And then there is cost. Ivy Tech charges $111.50 per credit hour for resident students and $239.40 for nonresidents. IU charges $273.40 per credit hour for residents and $943.75 for nonresidents.
The Ivy Tech Bloomington campus already stands out in the comprehensive community college system that includes 14 regions and programs in 75 Hoosier communities. Last fall, the Bloomington campus saw students enrolled from 72 of Indiana’s 92 counties — a dramatic number considering that the 14 regions and 75 communities with programs are is designed to give students a higher education option close to home.
“I think because of our relationship with IU, we’ve become a magnet campus within our own system,” Whikehart said. “We have students from communities where there is an Ivy Tech location who choose to come here because their goal is go to IU Bloomington eventually.”

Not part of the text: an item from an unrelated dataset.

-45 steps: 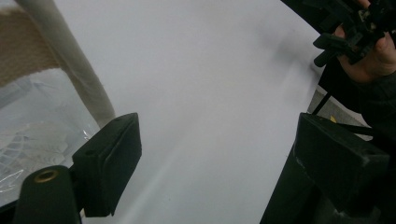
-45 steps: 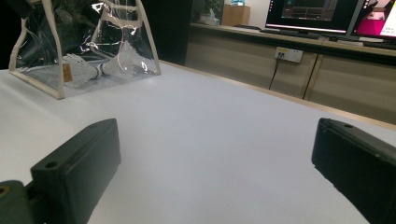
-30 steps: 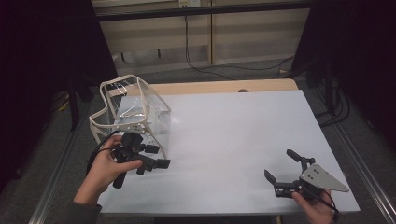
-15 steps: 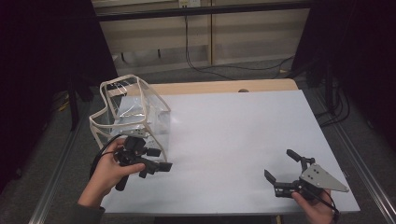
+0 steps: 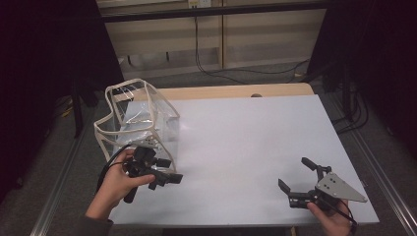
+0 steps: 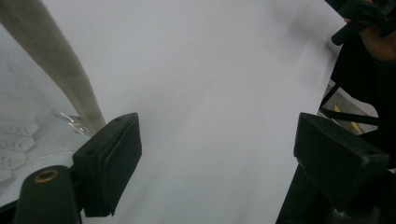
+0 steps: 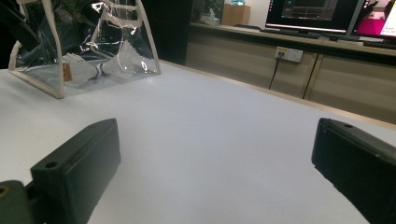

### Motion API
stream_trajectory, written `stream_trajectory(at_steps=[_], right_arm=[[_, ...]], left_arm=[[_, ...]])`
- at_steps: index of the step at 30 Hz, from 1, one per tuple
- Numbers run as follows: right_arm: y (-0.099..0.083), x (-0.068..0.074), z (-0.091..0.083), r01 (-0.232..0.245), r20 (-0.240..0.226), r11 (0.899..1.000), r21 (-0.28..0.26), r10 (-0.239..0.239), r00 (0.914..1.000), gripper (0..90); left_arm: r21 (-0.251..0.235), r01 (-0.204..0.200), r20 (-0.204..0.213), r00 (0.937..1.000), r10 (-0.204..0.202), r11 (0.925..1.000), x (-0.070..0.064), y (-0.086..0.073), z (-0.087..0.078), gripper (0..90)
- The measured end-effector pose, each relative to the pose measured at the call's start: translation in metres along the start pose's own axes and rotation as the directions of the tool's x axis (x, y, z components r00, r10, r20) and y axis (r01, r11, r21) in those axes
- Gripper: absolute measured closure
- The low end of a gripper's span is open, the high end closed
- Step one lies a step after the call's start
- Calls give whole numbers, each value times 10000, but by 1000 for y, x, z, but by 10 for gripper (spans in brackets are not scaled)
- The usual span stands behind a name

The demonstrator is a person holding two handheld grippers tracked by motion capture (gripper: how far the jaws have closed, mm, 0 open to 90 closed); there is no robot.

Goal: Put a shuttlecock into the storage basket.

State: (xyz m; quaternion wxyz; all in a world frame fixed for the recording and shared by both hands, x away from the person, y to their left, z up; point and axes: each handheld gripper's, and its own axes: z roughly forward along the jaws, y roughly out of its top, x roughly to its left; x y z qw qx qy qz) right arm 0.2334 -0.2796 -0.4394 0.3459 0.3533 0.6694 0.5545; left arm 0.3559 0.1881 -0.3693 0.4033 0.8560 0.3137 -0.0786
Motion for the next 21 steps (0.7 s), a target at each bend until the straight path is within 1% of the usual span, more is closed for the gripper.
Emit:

The Ivy Tech Community College system continues to grow, with nearly 120,000 students enrolled for spring semester, reflecting a four percent increase over last year. The Bloomington enrollment numbers, after years of dramatic growth, now is holding steady, with 6,187 students enrolled for the current semester. That’s a couple hundred fewer than fall semester, consistent with the trend IU sees with slightly lower enrollment figures for spring than fall.
Whikehart said one reason Ivy Tech is seeing more international students is the result of a simple change in college policy. “The college realized that we were only accepting one English language proficiency test, the TOEFL (Test Of English as a Foreign Language), when other institutions such as IU may have as many as six tests they accept for English language proficiency. Any student who hadn’t taken the TOEFL in their home country would have to spend as much as $700-$800 to take it here, so by not opening up to some of these other perfectly good tests we were pricing ourselves out of the international student market,” he said.
The value of international students goes far beyond simple enrollment numbers, the Ivy Tech chancellor said. “Our student body is very heavily Indiana students, whether they come from our region or the other regions in the state,” Whikehart said. “We all know that we’re moving into a much more global economy and as our students go out into the world, it benefits them to have interacted with and gotten to know students from other countries.
“And we tell our international students, this is a learning environment. They need to be our teachers. We can learn from them, about their culture and their nations and their backgrounds,” he said.